In 1951, Shaw's second book, The Troubled Air, chronicling McCarthyism's meteoric rise. He was one of those who signed a petition urging the Supreme Court to review John Howard Lawson and Dalton Trumbo's convictions for contempt of Congress, which arose from House Committee on Un-American Activities' hearings. Shaw was accused of being a communist by the Red Channels' publication, and the movie studio owners had taken him off the Hollywood blacklist. He left the United States and went to Europe in 1951, mainly in Paris and Switzerland. He later claimed that the blacklist had "only glancingly bruised" his career. Desire Under the Elms (based on Eugene O'Neill's play) and Fire Down Below (about a tramp boat in the Caribbean) were two more screenplays written in the 1950s.

Shaw wrote more bestselling books while living in Europe, including Lucy Crown (1956), Two Weeks in Another Town (1960), Rich Man, Thief (1970) and Evening in Byzantium (1978), which was turned into a 1978 TV film.

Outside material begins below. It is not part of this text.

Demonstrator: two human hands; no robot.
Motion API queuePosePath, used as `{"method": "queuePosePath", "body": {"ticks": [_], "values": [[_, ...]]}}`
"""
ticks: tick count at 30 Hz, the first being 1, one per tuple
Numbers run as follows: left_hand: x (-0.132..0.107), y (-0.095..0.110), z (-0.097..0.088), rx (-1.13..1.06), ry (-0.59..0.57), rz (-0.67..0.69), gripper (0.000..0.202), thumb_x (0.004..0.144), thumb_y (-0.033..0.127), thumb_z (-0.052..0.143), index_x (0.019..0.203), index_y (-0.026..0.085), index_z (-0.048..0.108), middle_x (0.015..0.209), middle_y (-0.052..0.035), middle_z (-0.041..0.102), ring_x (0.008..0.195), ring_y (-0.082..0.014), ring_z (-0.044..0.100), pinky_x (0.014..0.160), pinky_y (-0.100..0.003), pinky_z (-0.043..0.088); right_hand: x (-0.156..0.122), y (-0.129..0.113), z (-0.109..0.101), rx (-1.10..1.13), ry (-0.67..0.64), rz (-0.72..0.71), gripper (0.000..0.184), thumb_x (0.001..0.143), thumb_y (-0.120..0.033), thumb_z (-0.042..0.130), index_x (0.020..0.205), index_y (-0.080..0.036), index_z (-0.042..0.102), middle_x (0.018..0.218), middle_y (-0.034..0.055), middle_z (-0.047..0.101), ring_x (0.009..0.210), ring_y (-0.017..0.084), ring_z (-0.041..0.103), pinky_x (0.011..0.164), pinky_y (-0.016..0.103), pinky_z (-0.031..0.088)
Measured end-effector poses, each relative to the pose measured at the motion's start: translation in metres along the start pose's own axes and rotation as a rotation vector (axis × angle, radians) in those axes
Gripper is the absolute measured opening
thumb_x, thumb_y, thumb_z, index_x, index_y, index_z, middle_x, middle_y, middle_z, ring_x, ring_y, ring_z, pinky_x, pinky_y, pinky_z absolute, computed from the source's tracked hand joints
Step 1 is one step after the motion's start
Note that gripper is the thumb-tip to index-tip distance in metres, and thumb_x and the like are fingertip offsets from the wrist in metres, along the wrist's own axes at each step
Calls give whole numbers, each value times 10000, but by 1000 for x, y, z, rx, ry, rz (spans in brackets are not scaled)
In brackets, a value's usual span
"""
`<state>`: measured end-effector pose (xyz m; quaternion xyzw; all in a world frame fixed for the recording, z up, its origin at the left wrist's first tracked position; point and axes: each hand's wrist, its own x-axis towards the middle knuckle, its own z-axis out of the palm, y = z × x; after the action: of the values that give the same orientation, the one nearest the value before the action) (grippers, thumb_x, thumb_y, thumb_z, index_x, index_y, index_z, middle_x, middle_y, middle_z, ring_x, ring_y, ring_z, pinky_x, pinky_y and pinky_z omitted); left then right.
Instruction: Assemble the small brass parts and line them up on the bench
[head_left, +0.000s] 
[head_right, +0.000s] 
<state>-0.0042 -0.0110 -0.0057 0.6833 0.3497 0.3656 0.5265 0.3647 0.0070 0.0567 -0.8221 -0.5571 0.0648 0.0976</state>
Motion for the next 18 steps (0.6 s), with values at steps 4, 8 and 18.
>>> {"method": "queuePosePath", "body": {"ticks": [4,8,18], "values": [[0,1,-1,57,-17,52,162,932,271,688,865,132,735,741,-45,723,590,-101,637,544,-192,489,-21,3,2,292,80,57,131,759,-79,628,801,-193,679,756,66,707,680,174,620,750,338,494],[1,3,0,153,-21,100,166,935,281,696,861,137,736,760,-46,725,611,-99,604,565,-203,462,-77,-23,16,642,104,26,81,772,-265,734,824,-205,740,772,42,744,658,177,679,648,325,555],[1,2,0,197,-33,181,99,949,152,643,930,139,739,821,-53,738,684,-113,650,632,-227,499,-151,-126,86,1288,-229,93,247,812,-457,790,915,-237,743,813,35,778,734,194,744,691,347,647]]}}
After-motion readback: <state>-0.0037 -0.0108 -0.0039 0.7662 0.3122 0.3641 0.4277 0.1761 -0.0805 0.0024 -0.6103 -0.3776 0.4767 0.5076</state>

With six two-hour episodes broadcast from February 1 to March 15, 1976, Rich Man, Poor Man was turned into a huge ABC television miniseries. The series debuted third in the seasonal Nielsens and received twenty-three Emmy nominations. Rich Man, Poor Man-Book II, a further version of Shaw's Rich Man, Poor Man-Book II, appeared on televisions from September 21, 1976, to March 8, 1977. This was not as popular as the first. Beggar Man, Thief was a 1978 edition, which oddly included Gretchen, Jordache's sister, who had been a central figure in the original book.

In 1980, Wayne Rogers, Adrienne Barbeau, and Sonny Bono made their book The Top of the Hill (1979) into a television film about the Winter Olympics at Lake Placid, starring Wayne Rogers, Adrienne Barbeau, and Sonny Bono.

He wrote Bread Upon the Waters (1981) and Acceptable Losses (1982).

Shaw was well-known as a short story writer, contributing to Collier's, Esquire, The New Yorker, Playboy, The Saturday Evening Post, and other journals; and, 63 of his best stories were collected in Short Stories: Five Decades (Delacorte, 1978), a 784-page University of Chicago Press paperback first published in 2000. "Sailor Off The Bremen," "The Eighty-Yard Run," and "Tip On A Dead Jockey" are among his notable short stories. For the PBS series Great Performances, three of his stories ("The Girls in Their Summer Dresses," "The Monument," and "The Man Who Married a French Wife") were dramatized. On June 1, 1981, a telecast was shown on June 1, 1981. Kultur Video's 2002 film "Family" was released on DVD.

Shaw wrote a book about Israel in 1950, with photographs by Robert Capa called Report on Israel.

Shaw has received a number of awards over his lifetime, including two O. Henry Awards, a National Institute of Arts and Letters grant, and three Playboy Awards.